1. The advice actually starts when buying an engagement ring!
When choosing an engagement ring, carefully consider how a wedding band will sit alongside it. We often advise against selecting solitaire diamond rings with a twist setting as these will restrict the wedding ring options available to you. You really want a wedding band to sit nicely alongside an engagement ring; it may not be a snug fit all the way round but you want it to look as though the two rings are ‘right’ together.
If you’re going for a traditional diamond solitaire engagement ring then a design which has a slightly higher set diamond can be the best option, although it’s also down to personal taste.
2. Gold or platinum? Which should I choose?
For any fiancée who chooses to have an engagement ring, we would always recommend the wedding band is made of the same alloy as the engagement ring. So if the engagement ring is 18ct white gold then this should be your choice for your wedding ring. The two rings are going to sit alongside each other for many years so it’s best to try and choose the same alloy where possible.
3. What options are there for grooms?
In many instances the grooms only ring they wear is their wedding ring and trying on rings can seem a little strange, perhaps daunting! The key thing to remember here is that if this is the first time you’ve tried a ring on it will feel unusual but we can assure you you’ll quickly become accustomed to it!
Whereas with a fiancée the choice of alloy is dictated by the engagement ring, this usually isn’t the case with grooms. First of all have a look at how a white metal ring looks on your finger and compare it to yellow gold; you don’t have to have the matching style to your partner so choose whichever you prefer.
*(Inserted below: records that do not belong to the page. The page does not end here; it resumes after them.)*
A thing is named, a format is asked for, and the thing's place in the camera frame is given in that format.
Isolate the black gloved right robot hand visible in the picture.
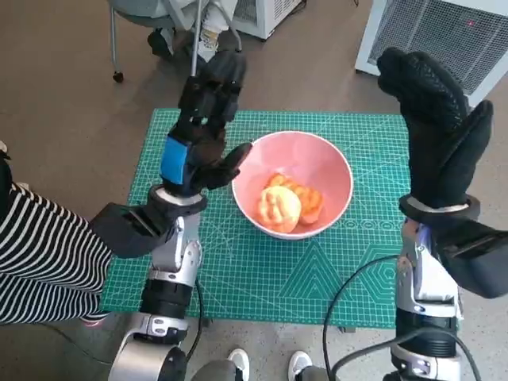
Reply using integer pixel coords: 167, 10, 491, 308
375, 46, 495, 210

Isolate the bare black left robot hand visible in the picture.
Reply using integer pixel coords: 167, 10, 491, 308
158, 50, 254, 198

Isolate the pink bowl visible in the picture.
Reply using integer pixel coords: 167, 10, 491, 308
231, 130, 354, 240

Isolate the round toy bread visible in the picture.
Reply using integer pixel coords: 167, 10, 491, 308
258, 185, 302, 233

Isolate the oblong striped toy bread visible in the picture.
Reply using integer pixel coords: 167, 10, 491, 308
264, 172, 323, 225

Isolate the large white mesh cabinet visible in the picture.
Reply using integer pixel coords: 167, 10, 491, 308
355, 0, 508, 107

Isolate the person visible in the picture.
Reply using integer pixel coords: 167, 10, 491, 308
190, 348, 330, 381
147, 0, 239, 63
0, 140, 114, 329

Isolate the green cutting mat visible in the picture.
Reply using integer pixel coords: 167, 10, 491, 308
97, 109, 412, 329

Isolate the small white cabinet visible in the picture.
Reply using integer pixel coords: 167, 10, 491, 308
232, 0, 306, 40

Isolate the grey office chair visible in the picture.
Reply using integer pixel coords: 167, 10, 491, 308
109, 0, 244, 83

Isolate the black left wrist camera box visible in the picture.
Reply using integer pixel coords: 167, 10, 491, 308
89, 202, 175, 260

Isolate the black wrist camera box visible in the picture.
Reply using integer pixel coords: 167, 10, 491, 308
434, 220, 508, 299
89, 202, 175, 260

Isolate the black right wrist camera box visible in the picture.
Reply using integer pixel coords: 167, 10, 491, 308
434, 220, 508, 299

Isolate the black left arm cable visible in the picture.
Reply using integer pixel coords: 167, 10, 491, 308
186, 277, 206, 358

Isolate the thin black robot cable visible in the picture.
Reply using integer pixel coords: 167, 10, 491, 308
321, 254, 402, 381

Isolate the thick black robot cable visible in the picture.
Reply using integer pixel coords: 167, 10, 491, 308
333, 329, 473, 381
We’re seeing an increase in popularity of cobalt wedding rings for grooms; this metal is white in colour and is harder wearing than gold. Although it will still scratch and show wear cobalt is a popular choice with grooms of today.
4. A wide or a narrow band?
If the wedding ring is going to sit alongside an engagement ring then try on different widths. A quality jeweller is not going to rush you when you’re making this decision as they know it’s going to be a symbol of your marriage for many years ahead. We find that brides often choose a 3mm band, but there really is no right or wrong option.
As well as thinking about the width alongside the engagement ring, you want to consider whether you might fancy an eternity ring to add to your collection in the future. Traditionally this sits on the same finger as your wedding and engagement rings so thinking about the space you’re left to play with in the future is important! You need to consider whether you think you’ll be adding an eternity ring on your wedding ring finger as going for a wider wedding ring may mean a third ring in the future on this finger is not going to work!
Usually grooms choose wider bands but there’s really no rule. We always recommend brides and grooms try various widths on to see how they look and get a feel for them. Don’t forget, you don’t need to choose a matching pair and there’s no right or wrong choice.
5. What on earth is a profile?
Although a traditional plain band, wedding rings can feel different when on and this is down to their profile. There aren’t many to choose from but it can be confusing when you’re first asked which ‘profile’ you prefer. The profile is the shape of the band, it’s not complicated but we’re sure you’ll have a preference!
A ‘court’ wedding ring has a slight curve on the outer and inside edges; it’s often referred to as being a comfort fit as it sits so nicely against the finger.
D-shape ring profile D-Shape
A ‘D shape’ band is exactly what it says; it’s slightly curved on the outside but flat on the inside. Outwardly the court and D shape bands look the same as they’re both curved on the side seen but you may like the ‘feel’ of one more than the other. The difference may not be obvious so try them both on and see if you have a preference.
Flat bevel ring profile Flat Court
A flat court shape is the opposite to a D shape; the outside of the band is straight with the interior which sits alongside the finger being slightly curved. The addition of a bevel edge finish to a flat court ring is proving very popular with grooms today who are looking for a slightly more modern feel to their wedding ring.
6. Diamond set or plain?
Whether choosing a diamond or plain band, this is purely down to your preference and budget. Grooms tend to choose plain bands without the additional sparkle of diamonds; this may be because they’re not as used to wearing rings as brides.
With a brides’ wedding ring it all depends on the design of engagement ring, how much ‘bling’ you’re after and whether you’re planning on adding an eternity ring to the finger in the future! By far the most popular choices with our customers are the plain bands but we suggest you try on a few options.
So in a nutshell, what we’re saying is that there are a few different things to consider but all in all, it’s down to your personal preference. Take the time to look at various different options, try a few rings on to get a feel and see which is the one for you. Remember, the team at Chapelle Jewellery are able to offer help and advice, particularly when it comes to the size you should order, but you need to feel comfortable with your selection. You’re going to wear the wedding ring for many years ahead so spending some time getting it right is certainly worth doing.